▶ _Data extracted from a collection_
★ ★ ★ ★
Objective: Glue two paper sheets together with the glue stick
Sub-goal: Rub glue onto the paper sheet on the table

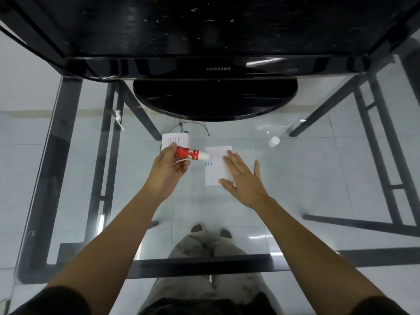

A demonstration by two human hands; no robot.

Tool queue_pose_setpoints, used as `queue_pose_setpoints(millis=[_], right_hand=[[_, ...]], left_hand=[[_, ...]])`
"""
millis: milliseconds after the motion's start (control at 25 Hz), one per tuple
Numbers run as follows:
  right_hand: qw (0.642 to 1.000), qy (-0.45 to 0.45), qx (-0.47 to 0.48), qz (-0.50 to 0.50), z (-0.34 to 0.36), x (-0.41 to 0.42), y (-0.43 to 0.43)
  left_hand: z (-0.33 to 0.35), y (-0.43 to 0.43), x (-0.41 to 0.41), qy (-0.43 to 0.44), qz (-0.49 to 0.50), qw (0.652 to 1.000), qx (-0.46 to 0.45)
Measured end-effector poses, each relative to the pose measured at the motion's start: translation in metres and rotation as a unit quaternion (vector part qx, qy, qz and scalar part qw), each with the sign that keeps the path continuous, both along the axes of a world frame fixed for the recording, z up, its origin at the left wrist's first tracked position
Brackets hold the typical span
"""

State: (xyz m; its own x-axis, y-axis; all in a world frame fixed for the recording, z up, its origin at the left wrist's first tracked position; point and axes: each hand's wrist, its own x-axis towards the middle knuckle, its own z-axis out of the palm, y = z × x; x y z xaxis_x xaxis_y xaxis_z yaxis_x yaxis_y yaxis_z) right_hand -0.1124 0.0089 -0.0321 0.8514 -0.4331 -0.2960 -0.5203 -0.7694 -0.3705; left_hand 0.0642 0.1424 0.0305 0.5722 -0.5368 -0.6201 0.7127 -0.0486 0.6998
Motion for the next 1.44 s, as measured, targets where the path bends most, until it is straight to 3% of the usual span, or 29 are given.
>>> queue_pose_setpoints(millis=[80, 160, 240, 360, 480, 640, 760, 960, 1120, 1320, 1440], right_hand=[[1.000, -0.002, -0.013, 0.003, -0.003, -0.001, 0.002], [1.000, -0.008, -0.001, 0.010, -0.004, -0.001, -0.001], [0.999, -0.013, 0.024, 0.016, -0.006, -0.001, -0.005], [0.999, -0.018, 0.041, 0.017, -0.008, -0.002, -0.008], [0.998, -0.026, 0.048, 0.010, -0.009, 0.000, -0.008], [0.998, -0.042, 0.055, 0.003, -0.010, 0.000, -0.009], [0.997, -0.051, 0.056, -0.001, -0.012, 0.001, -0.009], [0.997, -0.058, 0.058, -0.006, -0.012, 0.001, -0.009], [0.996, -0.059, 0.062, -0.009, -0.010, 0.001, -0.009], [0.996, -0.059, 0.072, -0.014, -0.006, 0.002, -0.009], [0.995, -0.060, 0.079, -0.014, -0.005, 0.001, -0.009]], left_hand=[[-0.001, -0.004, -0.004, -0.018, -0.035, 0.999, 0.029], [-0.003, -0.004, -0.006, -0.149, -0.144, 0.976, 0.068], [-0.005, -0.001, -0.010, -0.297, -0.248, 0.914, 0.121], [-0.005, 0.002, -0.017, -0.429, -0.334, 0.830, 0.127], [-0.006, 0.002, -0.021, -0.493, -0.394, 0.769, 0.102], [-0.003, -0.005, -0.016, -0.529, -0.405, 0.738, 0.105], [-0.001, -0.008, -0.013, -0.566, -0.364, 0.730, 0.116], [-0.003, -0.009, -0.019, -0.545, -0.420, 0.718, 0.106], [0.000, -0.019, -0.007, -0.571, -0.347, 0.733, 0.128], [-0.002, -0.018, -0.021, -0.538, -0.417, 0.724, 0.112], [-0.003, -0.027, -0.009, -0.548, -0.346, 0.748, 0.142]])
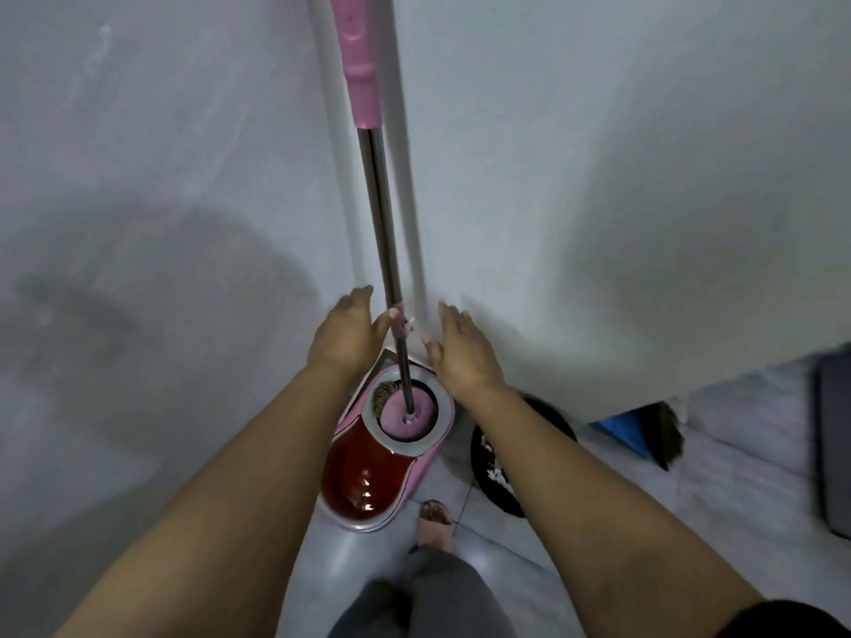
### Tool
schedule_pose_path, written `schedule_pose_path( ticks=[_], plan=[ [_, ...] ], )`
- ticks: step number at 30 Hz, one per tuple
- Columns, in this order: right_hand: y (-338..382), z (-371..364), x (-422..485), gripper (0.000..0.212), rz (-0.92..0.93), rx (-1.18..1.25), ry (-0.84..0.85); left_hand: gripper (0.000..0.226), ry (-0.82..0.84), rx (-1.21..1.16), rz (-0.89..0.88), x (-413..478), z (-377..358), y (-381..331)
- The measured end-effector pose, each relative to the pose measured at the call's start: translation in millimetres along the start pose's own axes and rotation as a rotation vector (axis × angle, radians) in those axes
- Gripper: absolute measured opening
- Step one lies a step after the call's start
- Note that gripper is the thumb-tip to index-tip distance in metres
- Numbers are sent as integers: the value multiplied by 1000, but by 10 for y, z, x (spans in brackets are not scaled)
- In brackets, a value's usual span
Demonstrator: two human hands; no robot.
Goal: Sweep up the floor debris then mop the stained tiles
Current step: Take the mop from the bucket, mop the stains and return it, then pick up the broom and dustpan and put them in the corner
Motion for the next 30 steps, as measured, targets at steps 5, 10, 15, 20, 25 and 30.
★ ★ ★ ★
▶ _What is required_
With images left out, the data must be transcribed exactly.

▶ _Result_
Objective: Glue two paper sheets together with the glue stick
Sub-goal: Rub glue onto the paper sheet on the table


A demonstration by two human hands; no robot.

Tool queue_pose_setpoints, used as `queue_pose_setpoints(millis=[_], right_hand=[[_, ...]], left_hand=[[_, ...]])`
"""
millis: milliseconds after the motion's start (control at 25 Hz), one per tuple
Numbers run as follows:
  right_hand: qw (0.642 to 1.000), qy (-0.45 to 0.45), qx (-0.47 to 0.48), qz (-0.50 to 0.50), z (-0.34 to 0.36), x (-0.41 to 0.42), y (-0.43 to 0.43)
  left_hand: z (-0.33 to 0.35), y (-0.43 to 0.43), x (-0.41 to 0.41), qy (-0.43 to 0.44), qz (-0.49 to 0.50), qw (0.652 to 1.000), qx (-0.46 to 0.45)
Measured end-effector poses, each relative to the pose measured at the motion's start: translation in metres and rotation as a unit quaternion (vector part qx, qy, qz and scalar part qw), each with the sign that keeps the path continuous, both along the axes of a world frame fixed for the recording, z up, its origin at the left wrist's first tracked position
Brackets hold the typical span
"""

State: (xyz m; its own x-axis, y-axis; all in a world frame fixed for the recording, z up, its origin at the left wrist's first tracked position; point and axes: each hand's wrist, its own x-axis towards the middle knuckle, its own z-axis out of the palm, y = z × x; x y z xaxis_x xaxis_y xaxis_z yaxis_x yaxis_y yaxis_z) right_hand -0.1124 0.0089 -0.0321 0.8514 -0.4331 -0.2960 -0.5203 -0.7694 -0.3705; left_hand 0.0642 0.1424 0.0305 0.5722 -0.5368 -0.6201 0.7127 -0.0486 0.6998
Motion for the next 1.44 s, as measured, targets where the path bends most, until it is straight to 3% of the usual span, or 29 are given.
>>> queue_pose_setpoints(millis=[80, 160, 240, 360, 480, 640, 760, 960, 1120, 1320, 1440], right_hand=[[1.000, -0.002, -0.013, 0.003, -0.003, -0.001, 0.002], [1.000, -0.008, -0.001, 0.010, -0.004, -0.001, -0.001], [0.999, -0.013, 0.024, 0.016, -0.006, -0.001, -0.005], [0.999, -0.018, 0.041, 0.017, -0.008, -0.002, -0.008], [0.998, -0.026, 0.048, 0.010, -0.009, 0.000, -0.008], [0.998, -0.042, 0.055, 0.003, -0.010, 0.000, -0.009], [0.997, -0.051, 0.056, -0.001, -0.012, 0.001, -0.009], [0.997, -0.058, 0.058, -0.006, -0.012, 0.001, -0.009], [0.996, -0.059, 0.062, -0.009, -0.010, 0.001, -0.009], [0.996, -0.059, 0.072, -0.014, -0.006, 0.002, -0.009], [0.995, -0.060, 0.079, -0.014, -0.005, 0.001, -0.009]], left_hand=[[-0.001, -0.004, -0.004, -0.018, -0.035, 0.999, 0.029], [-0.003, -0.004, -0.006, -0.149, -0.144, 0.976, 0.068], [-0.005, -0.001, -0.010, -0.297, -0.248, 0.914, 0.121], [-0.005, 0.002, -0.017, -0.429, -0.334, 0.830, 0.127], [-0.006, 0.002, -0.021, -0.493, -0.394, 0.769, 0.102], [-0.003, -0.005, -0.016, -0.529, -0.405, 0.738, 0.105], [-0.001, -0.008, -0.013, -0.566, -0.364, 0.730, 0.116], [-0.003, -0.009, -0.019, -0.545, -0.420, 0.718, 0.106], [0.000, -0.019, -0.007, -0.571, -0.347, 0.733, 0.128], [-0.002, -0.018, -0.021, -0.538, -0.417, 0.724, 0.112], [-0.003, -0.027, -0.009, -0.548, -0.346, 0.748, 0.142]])
### Tool
schedule_pose_path, written `schedule_pose_path( ticks=[_], plan=[ [_, ...] ], )`
- ticks: step number at 30 Hz, one per tuple
- Columns, in this order: right_hand: y (-338..382), z (-371..364), x (-422..485), gripper (0.000..0.212), rz (-0.92..0.93), rx (-1.18..1.25), ry (-0.84..0.85); left_hand: gripper (0.000..0.226), ry (-0.82..0.84), rx (-1.21..1.16), rz (-0.89..0.88), x (-413..478), z (-377..358), y (-381..331)
- The measured end-effector pose, each relative to the pose measured at the call's start: translation in millimetres along the start pose's own axes and rotation as a rotation vector (axis × angle, radians) in those axes
- Gripper: absolute measured opening
- Step one lies a step after the call's start
- Note that gripper is the thumb-tip to index-tip distance in metres
- Numbers are sent as integers: the value multiplied by 1000, but by 10 for y, z, x (spans in brackets are not scaled)
- In brackets, a value's usual span
Demonstrator: two human hands; no robot.
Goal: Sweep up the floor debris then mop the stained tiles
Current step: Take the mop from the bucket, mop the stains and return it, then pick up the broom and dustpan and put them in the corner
Motion for the next 30 steps, as measured, targets at steps 5, 10, 15, 20, 25 and 30.

That completes the answer.